SanDisk says goodbye to WD Blue and Black SSDs, hello to new “Optimus” drives

At the end of 2023, data storage company Western Digital announced plans to split itself into two companies. One of them, which will continue to be called Western Digital, will focus on spinning hard drives, which are no longer used in consumer systems but remain important for NAS devices and data centers. The other, called SanDisk, will work with solid-state drives, including drives that Western Digital sold to consumers under the Blue, Black, Green and Red brands.

This split effectively undoes what Western Digital did a decade ago. when it bought SanDisk for $19 billion. And we are only now beginning to understand how the separation will affect the company's existing consumer preferences.

Today SanDisk announced that the mainstream WD Blue and WD Black SSDs will be discontinued and replaced by SanDisk Optimus branded drives with the same model numbers.

WD Blue drives will now be called SanDisk Optimus, starting with the Optimus 5100, a rebadged version of the WD Blue SN5100. The mid-range WD Black drives will be branded as SanDisk's Optimus GX, with the Optimus GX 7100 replacing the WD Black SN7100. And the high-performance WD Black drives will become the SanDisk Optimus GX Pro SSDs, with the Optimus GX Pro 850X and 8100 replacing the WD Black SN850X and 8100 drives.

Given that these are all fast NVMe SSDs, I suspect the average user will be hard-pressed to detect much difference between the entry-level WD Blue/Optimus drives and the high-end WD Black/Optimus GX Pro SSDs.
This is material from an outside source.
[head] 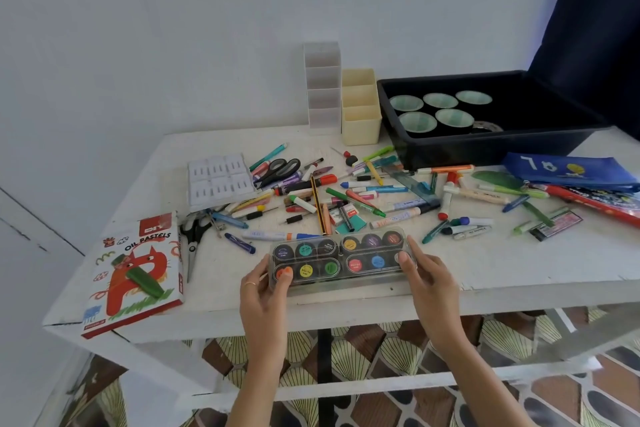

But the functional differences between the drives remain the same as before: the Blue/Optimus 5100 uses slightly slower and less durable quad-cell (QLC) flash memory, and the Black/Optimus GX 7100 uses triple-cell (TLC) flash memory. The Black/Optimus GX Pro 8100 maximizes performance by using a PCIe 5.0 interface instead of PCIe 4.0 and incorporating a dedicated DRAM cache (the 5100 and 7100 each require a small portion of your system's RAM, called a host memory buffer, or HMB, to do so). The 850X is a slightly older drive that retains dedicated DRAM, but is also limited to PCIe 4.0 speeds.